House Sparrows in decline?

My watch was looking quite disappointing when around 4.30pm, it was overcast and light was fading, out came the sparrows. I counted 17 on my roof who after a chatter flew off to join an even larger gathering. Wonderful.

Rose Cox

  • Really pleased to hear that they are doing ok in your area.

     

     

    An optimist sees the beauty of the complete rose.A pessimist sees only the thorn .

  • Great news, thats an impressive tally! With the right features for them they can thrive, it's the areas where they are not able to find nesting sites, insect food through the summer and seed food through the winter where they are having the most trouble.

    Keeping cavities in the roof, putting up nesting boxes, chemical free gardens, a variety of flowering plants, shrubs and trees and of course supplementary food and freshwater will keep your local sparrows happy!

    Warden Intern at Otmoor.

  • Agreed. Plenty of house sparrows in mid Derbyshire. Mind you it costs a small fortune to keep them fed as they eat all the stuff put out to attract other birds - they're even managing to get sunflower hearts out of a feeder with a smaller aperture meant for tits.

    When we had the guttering repaired we sited a communual nesting box where the brickwork had been broken, they took to it readily and a good few broods have been raised over the last couple of years.

  • About 8 years ago I was concerned that in our rural Lancashire location (medium sized village) we had more blue tits then sparrows (3). Put up a couple of boxes and let an Ivy take over a large sycamore in the garden to create some habitat and fed the fledgelings through the summers.

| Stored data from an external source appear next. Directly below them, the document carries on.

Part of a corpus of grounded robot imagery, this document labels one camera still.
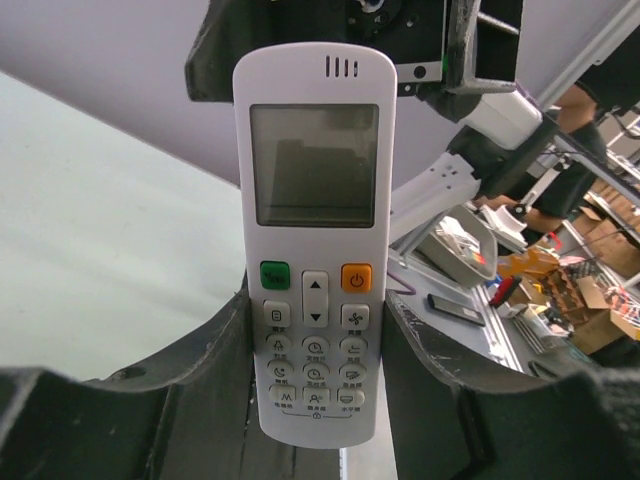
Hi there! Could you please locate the grey plastic tray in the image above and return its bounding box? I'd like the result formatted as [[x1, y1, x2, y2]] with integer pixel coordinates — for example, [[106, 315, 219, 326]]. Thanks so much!
[[416, 205, 497, 288]]

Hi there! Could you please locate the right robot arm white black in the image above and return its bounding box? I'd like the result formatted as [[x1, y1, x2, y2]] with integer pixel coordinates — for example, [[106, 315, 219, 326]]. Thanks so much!
[[185, 1, 556, 197]]

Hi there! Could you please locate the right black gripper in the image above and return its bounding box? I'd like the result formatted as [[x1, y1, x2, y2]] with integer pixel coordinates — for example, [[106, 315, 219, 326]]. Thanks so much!
[[269, 0, 523, 95]]

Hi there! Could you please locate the person in black shirt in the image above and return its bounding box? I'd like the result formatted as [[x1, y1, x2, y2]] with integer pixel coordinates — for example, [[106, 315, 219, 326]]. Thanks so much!
[[474, 64, 640, 246]]

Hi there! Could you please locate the white remote control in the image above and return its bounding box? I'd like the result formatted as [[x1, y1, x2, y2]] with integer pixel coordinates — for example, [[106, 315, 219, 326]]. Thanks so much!
[[232, 42, 397, 449]]

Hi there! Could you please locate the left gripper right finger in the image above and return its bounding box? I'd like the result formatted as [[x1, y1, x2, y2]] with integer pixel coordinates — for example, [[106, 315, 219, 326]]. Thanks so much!
[[382, 292, 639, 479]]

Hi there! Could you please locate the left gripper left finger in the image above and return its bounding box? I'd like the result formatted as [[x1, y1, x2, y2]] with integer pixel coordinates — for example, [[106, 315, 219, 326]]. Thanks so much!
[[1, 290, 252, 479]]

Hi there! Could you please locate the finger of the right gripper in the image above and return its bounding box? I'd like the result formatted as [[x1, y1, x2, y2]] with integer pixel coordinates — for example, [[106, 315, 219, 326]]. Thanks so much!
[[184, 0, 271, 103]]

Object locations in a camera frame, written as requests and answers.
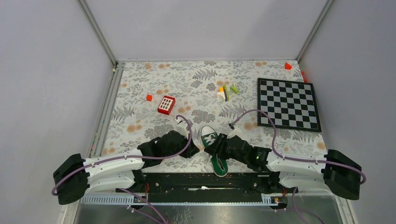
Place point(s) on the floral patterned table mat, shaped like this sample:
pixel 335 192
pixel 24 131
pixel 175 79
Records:
pixel 194 86

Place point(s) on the red block far corner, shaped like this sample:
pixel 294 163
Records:
pixel 287 66

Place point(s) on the right aluminium corner post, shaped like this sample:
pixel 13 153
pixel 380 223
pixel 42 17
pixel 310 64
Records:
pixel 322 15

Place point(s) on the aluminium corner post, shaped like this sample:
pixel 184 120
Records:
pixel 322 15
pixel 97 31

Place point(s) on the left aluminium corner post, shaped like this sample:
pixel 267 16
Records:
pixel 97 31

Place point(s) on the black white checkerboard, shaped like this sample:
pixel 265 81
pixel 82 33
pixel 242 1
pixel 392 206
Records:
pixel 288 105

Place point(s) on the green white sneaker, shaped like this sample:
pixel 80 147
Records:
pixel 220 167

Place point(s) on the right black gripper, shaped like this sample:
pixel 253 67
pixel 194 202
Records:
pixel 217 147

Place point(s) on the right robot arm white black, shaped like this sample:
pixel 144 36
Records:
pixel 333 171

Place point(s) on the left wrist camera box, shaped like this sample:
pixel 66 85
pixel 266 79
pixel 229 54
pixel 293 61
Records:
pixel 182 128

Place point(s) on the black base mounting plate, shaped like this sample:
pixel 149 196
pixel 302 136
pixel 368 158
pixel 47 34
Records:
pixel 207 187

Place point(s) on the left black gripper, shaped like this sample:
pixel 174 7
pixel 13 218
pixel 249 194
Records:
pixel 193 150

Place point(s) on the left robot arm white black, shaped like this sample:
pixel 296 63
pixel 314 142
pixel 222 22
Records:
pixel 78 176

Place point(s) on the lime green block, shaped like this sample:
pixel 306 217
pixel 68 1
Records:
pixel 234 89

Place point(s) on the white shoelace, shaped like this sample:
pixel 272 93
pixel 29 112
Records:
pixel 209 139

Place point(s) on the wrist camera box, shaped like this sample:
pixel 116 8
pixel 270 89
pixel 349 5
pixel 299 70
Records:
pixel 235 130
pixel 182 128

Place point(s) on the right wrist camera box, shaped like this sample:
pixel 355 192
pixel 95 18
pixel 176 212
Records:
pixel 235 130

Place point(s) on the red white brick block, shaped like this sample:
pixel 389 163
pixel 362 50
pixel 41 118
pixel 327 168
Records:
pixel 166 105

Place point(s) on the aluminium frame rail front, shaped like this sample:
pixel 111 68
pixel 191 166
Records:
pixel 119 197

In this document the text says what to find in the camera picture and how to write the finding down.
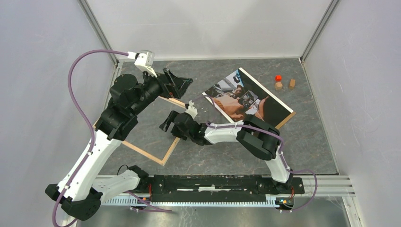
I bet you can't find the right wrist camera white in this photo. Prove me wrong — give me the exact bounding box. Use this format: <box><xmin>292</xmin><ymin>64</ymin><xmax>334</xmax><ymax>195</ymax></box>
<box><xmin>184</xmin><ymin>100</ymin><xmax>198</xmax><ymax>119</ymax></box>

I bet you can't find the aluminium rail with comb strip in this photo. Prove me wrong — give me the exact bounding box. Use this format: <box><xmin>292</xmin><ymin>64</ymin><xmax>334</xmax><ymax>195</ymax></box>
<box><xmin>66</xmin><ymin>175</ymin><xmax>355</xmax><ymax>211</ymax></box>

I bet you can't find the brown cardboard backing board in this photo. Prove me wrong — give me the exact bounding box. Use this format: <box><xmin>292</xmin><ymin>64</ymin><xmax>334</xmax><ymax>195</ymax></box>
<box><xmin>275</xmin><ymin>111</ymin><xmax>296</xmax><ymax>129</ymax></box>

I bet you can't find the small wooden cube block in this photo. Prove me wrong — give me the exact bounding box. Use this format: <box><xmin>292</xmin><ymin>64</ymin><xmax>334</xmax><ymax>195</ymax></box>
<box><xmin>274</xmin><ymin>82</ymin><xmax>283</xmax><ymax>90</ymax></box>

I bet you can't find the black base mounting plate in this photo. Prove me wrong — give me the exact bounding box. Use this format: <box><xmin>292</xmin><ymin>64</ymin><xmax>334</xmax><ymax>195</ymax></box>
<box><xmin>131</xmin><ymin>175</ymin><xmax>305</xmax><ymax>202</ymax></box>

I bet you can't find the rectangular wooden block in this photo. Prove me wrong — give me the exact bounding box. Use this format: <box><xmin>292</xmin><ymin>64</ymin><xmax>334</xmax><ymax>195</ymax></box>
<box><xmin>288</xmin><ymin>79</ymin><xmax>296</xmax><ymax>89</ymax></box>

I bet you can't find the red cube block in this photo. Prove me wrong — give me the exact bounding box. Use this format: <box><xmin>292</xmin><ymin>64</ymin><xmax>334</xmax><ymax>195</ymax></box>
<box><xmin>275</xmin><ymin>74</ymin><xmax>282</xmax><ymax>82</ymax></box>

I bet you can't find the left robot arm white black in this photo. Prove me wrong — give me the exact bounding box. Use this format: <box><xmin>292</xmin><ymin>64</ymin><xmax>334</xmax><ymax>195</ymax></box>
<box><xmin>45</xmin><ymin>68</ymin><xmax>193</xmax><ymax>221</ymax></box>

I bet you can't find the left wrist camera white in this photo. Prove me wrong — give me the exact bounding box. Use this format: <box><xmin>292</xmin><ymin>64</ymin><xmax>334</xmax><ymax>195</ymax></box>
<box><xmin>127</xmin><ymin>50</ymin><xmax>158</xmax><ymax>78</ymax></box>

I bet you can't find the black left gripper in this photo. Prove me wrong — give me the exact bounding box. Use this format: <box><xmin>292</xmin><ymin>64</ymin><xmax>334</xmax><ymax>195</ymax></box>
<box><xmin>131</xmin><ymin>66</ymin><xmax>193</xmax><ymax>116</ymax></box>

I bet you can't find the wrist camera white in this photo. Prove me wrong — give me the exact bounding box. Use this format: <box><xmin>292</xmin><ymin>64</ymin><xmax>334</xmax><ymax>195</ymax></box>
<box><xmin>127</xmin><ymin>50</ymin><xmax>158</xmax><ymax>78</ymax></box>
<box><xmin>184</xmin><ymin>100</ymin><xmax>198</xmax><ymax>119</ymax></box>

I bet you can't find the light wooden picture frame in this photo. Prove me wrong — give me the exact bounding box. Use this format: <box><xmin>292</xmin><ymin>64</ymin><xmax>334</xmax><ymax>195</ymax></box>
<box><xmin>104</xmin><ymin>97</ymin><xmax>187</xmax><ymax>169</ymax></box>

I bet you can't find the printed photo with white border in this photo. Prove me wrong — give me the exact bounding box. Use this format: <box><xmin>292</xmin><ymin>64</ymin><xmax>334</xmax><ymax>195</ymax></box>
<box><xmin>202</xmin><ymin>68</ymin><xmax>294</xmax><ymax>127</ymax></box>

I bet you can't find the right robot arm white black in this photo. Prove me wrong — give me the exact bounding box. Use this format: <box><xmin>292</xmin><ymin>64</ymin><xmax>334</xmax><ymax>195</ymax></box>
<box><xmin>159</xmin><ymin>111</ymin><xmax>293</xmax><ymax>193</ymax></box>

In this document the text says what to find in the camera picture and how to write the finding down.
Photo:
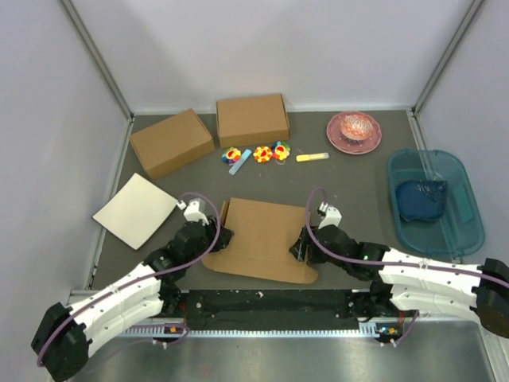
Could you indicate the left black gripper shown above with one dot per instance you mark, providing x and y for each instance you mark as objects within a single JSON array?
[{"x": 224, "y": 238}]

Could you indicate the blue chalk stick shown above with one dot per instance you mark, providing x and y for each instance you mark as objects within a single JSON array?
[{"x": 238, "y": 164}]

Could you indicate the orange flower plush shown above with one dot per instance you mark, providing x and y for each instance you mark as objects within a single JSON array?
[{"x": 262, "y": 154}]

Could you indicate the yellow chalk stick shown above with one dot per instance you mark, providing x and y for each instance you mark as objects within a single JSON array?
[{"x": 312, "y": 157}]

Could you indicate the rainbow flower plush right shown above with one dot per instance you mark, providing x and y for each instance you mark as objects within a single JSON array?
[{"x": 281, "y": 150}]

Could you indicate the dark blue dish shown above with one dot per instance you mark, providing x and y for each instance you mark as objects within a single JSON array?
[{"x": 423, "y": 200}]

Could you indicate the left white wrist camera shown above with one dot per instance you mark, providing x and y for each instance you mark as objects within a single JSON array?
[{"x": 194, "y": 210}]

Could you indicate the pink plate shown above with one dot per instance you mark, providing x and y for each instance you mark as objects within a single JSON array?
[{"x": 349, "y": 147}]

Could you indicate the rainbow flower plush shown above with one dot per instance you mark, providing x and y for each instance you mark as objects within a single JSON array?
[
  {"x": 231, "y": 155},
  {"x": 281, "y": 150}
]

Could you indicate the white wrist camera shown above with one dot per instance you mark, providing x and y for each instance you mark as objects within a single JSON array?
[
  {"x": 194, "y": 210},
  {"x": 329, "y": 214}
]

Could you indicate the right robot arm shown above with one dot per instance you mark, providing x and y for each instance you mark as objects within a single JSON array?
[{"x": 406, "y": 282}]

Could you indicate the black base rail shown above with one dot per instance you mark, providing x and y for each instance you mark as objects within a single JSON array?
[{"x": 207, "y": 303}]

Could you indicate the teal plastic bin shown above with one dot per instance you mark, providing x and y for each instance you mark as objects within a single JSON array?
[{"x": 459, "y": 232}]

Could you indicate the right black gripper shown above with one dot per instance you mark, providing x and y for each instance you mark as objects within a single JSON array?
[{"x": 301, "y": 248}]

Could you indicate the white square board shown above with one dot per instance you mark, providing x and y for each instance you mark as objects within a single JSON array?
[{"x": 136, "y": 211}]

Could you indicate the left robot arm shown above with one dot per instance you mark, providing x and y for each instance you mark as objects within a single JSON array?
[{"x": 68, "y": 336}]

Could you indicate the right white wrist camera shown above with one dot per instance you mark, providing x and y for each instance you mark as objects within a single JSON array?
[{"x": 329, "y": 214}]

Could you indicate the cardboard box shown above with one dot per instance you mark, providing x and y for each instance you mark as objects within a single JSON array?
[
  {"x": 262, "y": 236},
  {"x": 172, "y": 143},
  {"x": 252, "y": 120}
]

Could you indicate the rainbow flower plush left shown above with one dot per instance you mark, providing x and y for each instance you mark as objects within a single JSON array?
[{"x": 231, "y": 155}]

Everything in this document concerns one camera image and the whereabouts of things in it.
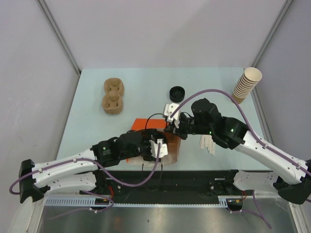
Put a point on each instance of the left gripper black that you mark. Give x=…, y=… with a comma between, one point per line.
x=150, y=135

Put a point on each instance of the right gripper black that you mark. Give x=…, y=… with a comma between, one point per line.
x=171, y=128

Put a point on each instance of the orange paper bag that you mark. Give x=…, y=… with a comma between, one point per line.
x=173, y=145

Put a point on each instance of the stack of black lids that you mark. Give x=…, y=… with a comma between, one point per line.
x=177, y=94

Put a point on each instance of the stack of paper cups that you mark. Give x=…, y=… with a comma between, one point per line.
x=246, y=83

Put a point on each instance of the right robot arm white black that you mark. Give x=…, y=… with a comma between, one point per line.
x=286, y=176

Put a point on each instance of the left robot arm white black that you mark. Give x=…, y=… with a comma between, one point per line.
x=35, y=180

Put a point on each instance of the bundle of wrapped straws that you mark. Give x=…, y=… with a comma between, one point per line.
x=206, y=142

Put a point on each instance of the brown pulp cup carrier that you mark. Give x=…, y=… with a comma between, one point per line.
x=112, y=101

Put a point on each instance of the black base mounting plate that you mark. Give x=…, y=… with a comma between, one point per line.
x=168, y=187

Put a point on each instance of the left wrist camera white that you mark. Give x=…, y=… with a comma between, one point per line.
x=158, y=148

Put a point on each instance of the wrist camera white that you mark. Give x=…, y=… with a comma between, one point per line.
x=158, y=148
x=171, y=114

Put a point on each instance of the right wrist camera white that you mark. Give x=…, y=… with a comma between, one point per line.
x=171, y=114

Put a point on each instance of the aluminium rail frame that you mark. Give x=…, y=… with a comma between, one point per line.
x=262, y=214

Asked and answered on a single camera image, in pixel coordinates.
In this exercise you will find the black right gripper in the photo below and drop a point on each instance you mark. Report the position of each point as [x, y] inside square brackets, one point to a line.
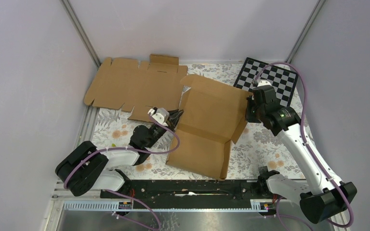
[250, 101]

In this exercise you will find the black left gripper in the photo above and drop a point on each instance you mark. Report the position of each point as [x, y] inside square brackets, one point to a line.
[174, 118]

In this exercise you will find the cardboard box sheet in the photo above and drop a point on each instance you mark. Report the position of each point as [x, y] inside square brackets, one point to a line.
[213, 120]

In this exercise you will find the black white checkerboard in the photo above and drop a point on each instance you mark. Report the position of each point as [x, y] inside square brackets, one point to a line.
[283, 80]

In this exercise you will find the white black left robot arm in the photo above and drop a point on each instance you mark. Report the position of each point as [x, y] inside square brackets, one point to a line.
[89, 167]

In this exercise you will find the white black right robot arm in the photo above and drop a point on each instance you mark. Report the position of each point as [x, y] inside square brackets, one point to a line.
[325, 194]

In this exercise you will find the lower flat cardboard sheet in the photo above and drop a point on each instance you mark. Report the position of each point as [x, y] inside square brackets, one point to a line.
[136, 86]

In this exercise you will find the floral patterned table mat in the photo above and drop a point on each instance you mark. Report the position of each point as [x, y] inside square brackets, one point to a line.
[255, 148]

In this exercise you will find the black base rail bar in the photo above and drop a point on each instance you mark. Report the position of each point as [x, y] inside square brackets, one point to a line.
[198, 194]

Now we have about 30 although only 17 could be bothered to turn up for yesterdays census BGBW. With a few more boxes planned for this year it will be interesting to see how many sparrows the garden will support.

    So it does appear that with relatively little effort the sparrows can be given a good helping hand. And this is in spite of the predation of a couple of sparrowhawks requireing cages to be placed around the birdfeeders.

    The social habits of sparrows has allowed them to benefit well from my support. I'd like to do something similar with the blackbirds and tits but their terratorial nature limits how many will coexist in my garden. Regards Billm

  • Not on our garden.  While we only managed to count 24 for the birdwatch on really good days we've had upwards of 40, which considering our 'garden' consists of a square of paving, a 2' flower bed and a waist-high hawthorne hedge is a lot of birds in a very small space. Beyond the garden though is a 30 yd wide strip of meadowland, a nature trail and just the other side of that a young (15yr?) planted deciduous woodland.  I keep the flowerbed well weeded and sparsly planted, in dry weather it's full of little indentations from the sparrows' dust-baths. :D

  • I have a colony of maybe 12 or 15 sparrows that spend their days in my privet shrub and conifer hedge. In the spring and summer I am innundated with babies. They are everywhere, boosting my numbers up to about 40. I do have a sparrow terrace up by the eaves but bluetits roost in this from October to March so the sparrows don't get a look in.

    In the autumn of 2010 my neighbour cut down his tall conifer tree where they roosted at night, and they dispersed. I barely saw any all that winter but they came back in the spring and are still with me now.

    Cheers, Linda.

    See my photos on Flickr

  • I live in a suburban area and I usually see a gang of 7-8 house sparrows in the bushes near my garage, though sometimes there are more than 20. One ot two of them sit on the bird feeder and flick seed onto the floor for their mates! I'm thinking of putting up a box for them but there are a lot of cats round here so not sure I am doing them a favour by encourage them to nest near us.